There, in Black and White
The United Kingdom is marvelling at the enrichment being visited upon the country by the multicultural state.
Inexplicably, the politicians, who worked so hard for so many years to ensure Britons did not miss out on the joys of diversity, are proving shy to take credit for the creativity and skills they have imported into the country from all corners of Africa and South Asia. Instead, they have taken to invect against the displays of rapturous exuberance sweeping the streets of London and now other cities as well.
Be that as it may, Britons today must admit, however reluctant they may have been in the past, that state-sponsored multiculturalism has finally delivered what it promised.
One of the arguments for the multicultural policy was that racial and cultural diversity would add a variety of approaches to problem-solving, with each breed of immigrant bringing with him unique ways of looking at things, thus supplementing the apparently boring, stale, and predictable ways traditionally preferred by native Britons.
A conspicuous example has now been provided by the events that began in Tottenham last Saturday.
As we know, Tottenham is an economically depressed area of the capital, with many of its residents being poor, living in squalor, and depending on state benefits. It is, however, the most diverse area in the country, and possibly of Western Europe, with 113 different ethnic groups living cheek-by-jowl in an intensely urbanised area, where no fewer than 193 languages are spoken, not including hybridised varieties of broken Cockney, gang slang, and Twitter-pidgin.
Thus, out of this cauldron of multifarious religions, sects, backgrounds, cultures, dialects, and worldviews, idiosyncratic approaches to wealth-creation have emerged over the years, creating new industries and causing others to boom. Psychoactive drug and gun traffic are thriving, providing employment and raising the standard of living of many local entrepreneurs on a scale that would not have been possible prior to the advent of multiculturalism.
Yet this is all well known to native Britons, particularly those still remaining in this and other enriched areas, and even more so to the police, who now enjoy larger budgets and can offer more opportunities for employment than before.

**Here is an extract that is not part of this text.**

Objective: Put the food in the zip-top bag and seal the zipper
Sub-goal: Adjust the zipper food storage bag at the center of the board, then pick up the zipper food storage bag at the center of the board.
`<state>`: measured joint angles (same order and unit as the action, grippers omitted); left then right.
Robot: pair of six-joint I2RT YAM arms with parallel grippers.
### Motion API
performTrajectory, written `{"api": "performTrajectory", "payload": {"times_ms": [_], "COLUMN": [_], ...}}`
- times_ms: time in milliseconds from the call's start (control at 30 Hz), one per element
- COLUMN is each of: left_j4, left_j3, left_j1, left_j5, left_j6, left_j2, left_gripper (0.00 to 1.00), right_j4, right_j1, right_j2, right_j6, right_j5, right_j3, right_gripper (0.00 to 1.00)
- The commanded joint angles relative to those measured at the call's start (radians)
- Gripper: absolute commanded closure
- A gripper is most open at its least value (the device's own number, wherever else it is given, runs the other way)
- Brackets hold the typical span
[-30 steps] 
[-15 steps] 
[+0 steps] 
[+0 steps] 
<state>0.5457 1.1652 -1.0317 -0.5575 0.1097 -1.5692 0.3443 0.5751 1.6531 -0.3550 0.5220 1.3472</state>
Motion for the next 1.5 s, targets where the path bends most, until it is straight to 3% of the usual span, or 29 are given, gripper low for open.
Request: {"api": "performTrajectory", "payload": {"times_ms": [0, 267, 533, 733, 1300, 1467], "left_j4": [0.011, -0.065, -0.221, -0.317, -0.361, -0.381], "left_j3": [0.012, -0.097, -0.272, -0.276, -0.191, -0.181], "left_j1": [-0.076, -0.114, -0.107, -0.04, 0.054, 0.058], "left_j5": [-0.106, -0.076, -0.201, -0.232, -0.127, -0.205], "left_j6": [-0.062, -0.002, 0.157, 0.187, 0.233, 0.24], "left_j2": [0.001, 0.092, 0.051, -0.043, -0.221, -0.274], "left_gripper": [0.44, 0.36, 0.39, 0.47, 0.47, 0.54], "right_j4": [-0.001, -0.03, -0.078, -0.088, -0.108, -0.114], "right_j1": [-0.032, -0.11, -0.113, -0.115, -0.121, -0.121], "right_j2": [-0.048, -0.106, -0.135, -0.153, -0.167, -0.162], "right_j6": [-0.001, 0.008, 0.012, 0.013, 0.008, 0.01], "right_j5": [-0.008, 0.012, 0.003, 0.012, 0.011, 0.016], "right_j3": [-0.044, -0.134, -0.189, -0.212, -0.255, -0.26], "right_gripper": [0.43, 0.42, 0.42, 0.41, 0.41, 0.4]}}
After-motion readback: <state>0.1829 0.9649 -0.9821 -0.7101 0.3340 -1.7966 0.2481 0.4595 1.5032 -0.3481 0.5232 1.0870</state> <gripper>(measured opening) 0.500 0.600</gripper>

The same must be true of cremation services.
What has not been noted in the mainstream media, however, is the degree of ecological specialisation among local residents, which news reporting on the U.K. riots have brought into relief.

On the one hand, footage on the ground has revealed that Black youths have decided to specialise on wealth redistribution, focusing on the performance of thousands of unrecorded transactions at local businesses, at all hours of the day and night, without need for shop assistance or customer service. By means of chairs, bricks, and baseball bats, they have eliminated barriers to the free circulation of goods, and have transferred substantial amounts of wealth from unmanned shop floors and into their homes. Some have posted images of themselves on Twitter, showing off their newly acquired wealth. Others have travelled to other parts of the city, seeking new vistas and opportunities. And yet others, inspired by the pioneering spirit of these Black youths, have been seen by BBC news reporters on the ground arriving with bags and inquiring where the riots were.

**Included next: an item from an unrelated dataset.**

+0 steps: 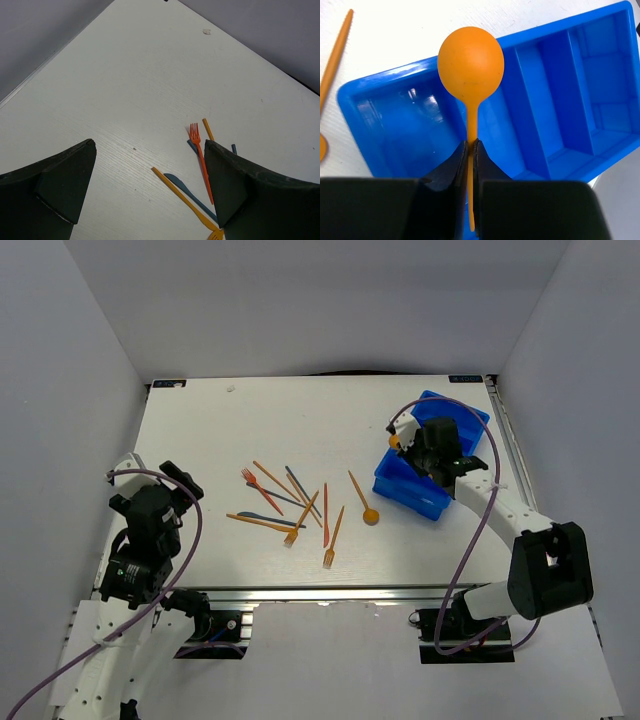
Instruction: Sort the eating utensils into containers
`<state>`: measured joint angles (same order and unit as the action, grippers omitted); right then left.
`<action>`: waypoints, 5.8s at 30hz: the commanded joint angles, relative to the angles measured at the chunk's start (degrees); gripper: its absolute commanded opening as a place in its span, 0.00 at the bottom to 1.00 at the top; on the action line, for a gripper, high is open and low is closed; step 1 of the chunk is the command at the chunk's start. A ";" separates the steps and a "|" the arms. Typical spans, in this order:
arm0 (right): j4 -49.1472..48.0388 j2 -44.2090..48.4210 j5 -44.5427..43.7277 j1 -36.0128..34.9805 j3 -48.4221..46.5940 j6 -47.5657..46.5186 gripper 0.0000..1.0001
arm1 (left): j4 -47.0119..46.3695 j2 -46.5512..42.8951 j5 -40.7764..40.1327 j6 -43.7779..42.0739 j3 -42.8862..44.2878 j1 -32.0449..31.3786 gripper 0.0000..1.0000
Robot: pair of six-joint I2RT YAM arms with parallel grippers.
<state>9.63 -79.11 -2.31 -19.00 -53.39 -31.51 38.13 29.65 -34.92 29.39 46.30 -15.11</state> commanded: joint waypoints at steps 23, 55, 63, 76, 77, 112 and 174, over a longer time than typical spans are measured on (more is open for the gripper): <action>3.81 2.74 7.40 1.34 0.65 -1.28 0.25 | 0.10 1.38 0.11 -0.12 -0.25 0.00 0.98; 10.06 -12.64 -7.80 -21.34 -12.53 41.35 0.74 | 0.37 2.08 -0.24 0.14 -0.16 0.00 0.98; 9.36 -15.10 -11.49 -21.34 -9.37 41.96 0.44 | 0.28 1.82 -0.24 0.23 -0.16 0.00 0.98; 4.79 -23.63 -13.78 -21.16 -7.70 41.79 0.43 | 0.28 1.90 -0.24 0.14 -0.25 0.00 0.98; 4.61 -24.24 -13.34 -21.16 -7.70 41.70 0.42 | 0.28 1.90 -0.15 0.14 -0.16 0.00 0.98; 1.56 -1.58 5.47 1.51 0.55 0.66 0.00 | -0.16 2.43 1.25 -0.29 -0.25 0.00 0.98; 30.19 -20.73 -39.62 -43.49 -19.47 94.08 0.53 | 0.37 2.26 -0.15 0.23 -0.25 0.00 0.98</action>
<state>38.30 -99.13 -39.20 -62.43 -70.76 60.23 38.57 32.42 -35.00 29.50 46.28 -15.11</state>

On the other hand, the footage has also revealed that White folk have decided to specialise on urban repair and maintenance. Reports posted on the BBC News website have shown a clean-up operations organised by volunteers, 99% of whom appear White. While various Black youths have been interviewed or filmed by the BBC reporters, both photographs and footage have revealed a nearly unbroken sea of White folk hard at work with their brooms and spades, removing the debris left by several nights of multicultural ebullience.

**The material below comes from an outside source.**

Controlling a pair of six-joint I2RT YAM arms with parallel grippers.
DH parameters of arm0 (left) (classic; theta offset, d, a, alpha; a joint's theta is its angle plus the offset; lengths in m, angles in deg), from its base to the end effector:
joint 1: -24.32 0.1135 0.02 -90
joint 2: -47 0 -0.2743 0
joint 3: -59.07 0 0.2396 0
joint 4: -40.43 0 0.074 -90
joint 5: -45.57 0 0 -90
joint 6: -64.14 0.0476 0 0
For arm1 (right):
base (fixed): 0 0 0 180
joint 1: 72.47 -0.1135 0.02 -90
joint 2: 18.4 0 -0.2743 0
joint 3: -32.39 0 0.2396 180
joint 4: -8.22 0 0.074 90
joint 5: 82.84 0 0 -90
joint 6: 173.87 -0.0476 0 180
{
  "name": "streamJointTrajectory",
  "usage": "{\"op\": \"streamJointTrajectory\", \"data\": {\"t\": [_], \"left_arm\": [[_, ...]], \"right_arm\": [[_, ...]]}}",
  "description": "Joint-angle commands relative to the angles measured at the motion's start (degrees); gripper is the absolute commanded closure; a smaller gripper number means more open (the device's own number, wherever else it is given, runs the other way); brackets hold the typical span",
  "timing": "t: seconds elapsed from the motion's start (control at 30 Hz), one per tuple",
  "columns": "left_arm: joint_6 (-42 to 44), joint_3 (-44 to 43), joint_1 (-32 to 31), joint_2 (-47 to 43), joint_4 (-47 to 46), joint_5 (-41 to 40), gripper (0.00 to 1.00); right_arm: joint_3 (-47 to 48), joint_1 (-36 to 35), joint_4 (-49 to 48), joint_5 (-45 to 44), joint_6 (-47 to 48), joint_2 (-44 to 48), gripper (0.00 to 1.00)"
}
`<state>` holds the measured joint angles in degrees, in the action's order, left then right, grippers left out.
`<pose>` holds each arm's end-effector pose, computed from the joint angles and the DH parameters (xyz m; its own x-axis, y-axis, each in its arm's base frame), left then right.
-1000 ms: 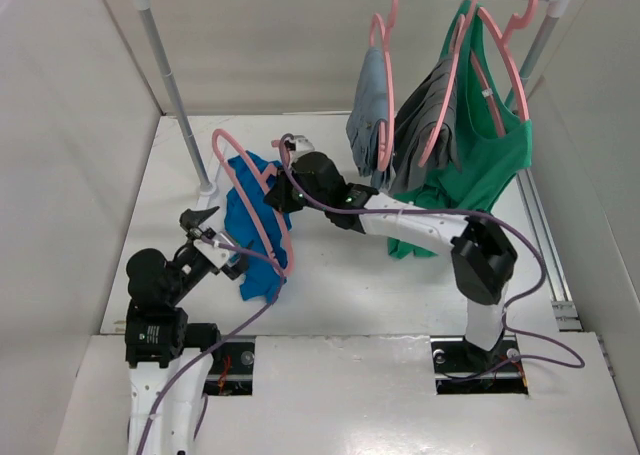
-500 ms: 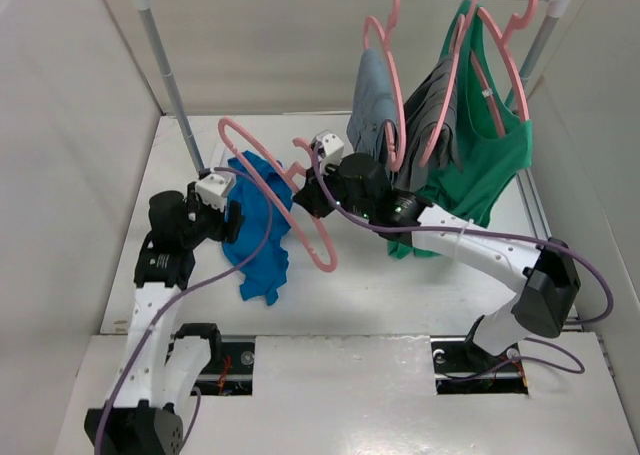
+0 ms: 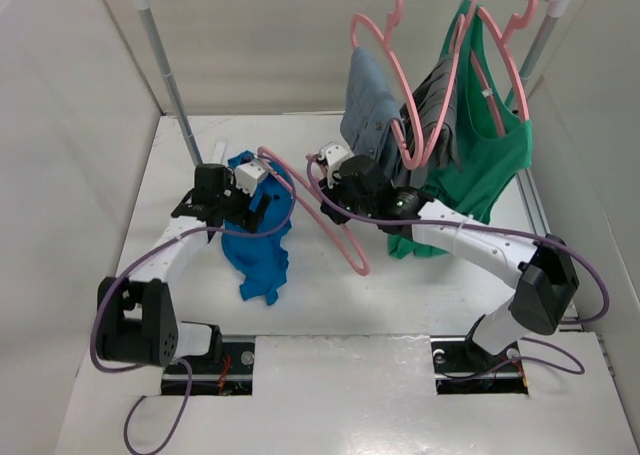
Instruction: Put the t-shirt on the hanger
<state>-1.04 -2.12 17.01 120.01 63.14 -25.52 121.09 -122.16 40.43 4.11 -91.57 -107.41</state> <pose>0.2683 -0.0500 0.2593 -0.3486 0.4451 -0.8248 0.5856 0.7906 0.1791 0.2331 0.2708 0.3211 -0.4428 -0.3151 -0.8394 -0.6792 0.7290 0.0846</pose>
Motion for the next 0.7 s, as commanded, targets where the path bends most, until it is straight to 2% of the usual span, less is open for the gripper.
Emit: {"op": "streamJointTrajectory", "data": {"t": [0.0, 0.07, 0.13, 0.17, 0.2, 0.3, 0.37, 0.43, 0.5, 0.53, 0.57, 0.6, 0.67], "left_arm": [[10.39, 1.25, -2.61, 3.26, -2.85, -5.02, 0.08], [18.98, 3.62, -7.34, 6.26, -2.85, -11.14, 0.09], [22.28, 4.16, -8.16, 7.66, -2.85, -11.18, 0.16], [23.16, 4.16, -8.16, 8.19, -1.45, -7.88, 0.24], [24.39, 4.16, -8.68, 8.2, -0.4, -6.28, 0.4], [28.25, 5.21, -9.38, 7.5, 5.57, -0.66, 0.58], [32.73, 6.88, -10.0, 6.71, 9.45, 0.59, 0.83], [36.33, 8.02, -10.0, 5.04, 12.69, 2.25, 1.0], [44.32, 8.73, -10.0, 1.37, 20.24, 4.97, 1.0], [48.27, 8.73, -10.0, -0.48, 23.84, 8.9, 1.0], [52.31, 8.73, -10.0, -2.59, 31.27, 11.12, 1.0], [55.92, 7.95, -10.0, -4.96, 34.74, 13.14, 1.0], [63.84, 6.54, -10.62, -12.43, 43.42, 17.72, 1.0]], "right_arm": [[2.19, 2.4, -0.31, -0.38, 1.73, 0.42, 1.0], [2.18, 2.41, -0.93, -0.38, 2.78, 0.42, 1.0], [2.18, 2.93, -0.93, -0.38, 2.78, 0.95, 1.0], [2.18, 2.93, -0.32, -0.38, 3.48, 0.95, 1.0], [1.66, 2.93, -0.31, -1.07, 3.49, 0.95, 1.0], [1.13, 3.46, -0.31, -1.6, 3.49, 2.09, 1.0], [-0.53, 3.46, -0.31, -1.61, 3.49, 3.75, 1.0], [-1.24, 3.99, -0.31, -1.61, 3.49, 4.54, 1.0], [-1.85, 3.99, -0.31, -1.61, 3.49, 5.34, 1.0], [-1.86, 3.99, 0.21, -1.61, 4.09, 6.21, 1.0], [-2.64, 3.99, 0.21, -1.61, 4.1, 6.74, 1.0], [-2.65, 3.99, 0.21, -1.61, 4.1, 7.79, 1.0], [-3.88, 3.99, 0.21, -1.61, 4.63, 8.94, 1.0]]}}
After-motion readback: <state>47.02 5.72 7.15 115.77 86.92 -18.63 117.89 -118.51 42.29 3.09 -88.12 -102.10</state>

It is there in black and white.
As I have remarked elsewhere, this will no doubt be interpreted by proponents of multiculturalism as convincing proof that they were right all along, and that they must now intensify their efforts to bring even more of it, and introduce it as soon as possible on diversity-deprived areas, so that as many Britons as possible can share in the bliss.
The Rioting Act
“Black people gotta lotta problems
But they don’t mind throwing a brick”
Joe Strummer’s longing lyrics to The Clash’s 1977 hit White Riot are a gross libel on a community, but they also contain a grain of truth. The diplomat’s son who always wanted to be a working class hero was waxing envious about what he saw as black willingness to rise up and take direct action against the ‘system’. He wanted both to join them and have a racially exclusive “White riot—a riot of my own”.
The long unheard song has been widely aired over the last four days, as Britons watched parts of their inner cities dissolve in partly race-driven unrest, in the worst rioting for over two decades.
The problems were sparked by the police shooting last Thursday of a 29 year old black man named Mark Duggan in Tottenham, north London. At first it was said the police had fired in self-defence, but now it seems both shots were fired by police. Duggan had been under surveillance, presumably because of his membership of the Star gang, which according to the Guardian’s Gavin Knight
. . . had a notorious reputation for being armed, dealing Class A drugs and intent on making money. It was affiliated to larger, older gangs in the area.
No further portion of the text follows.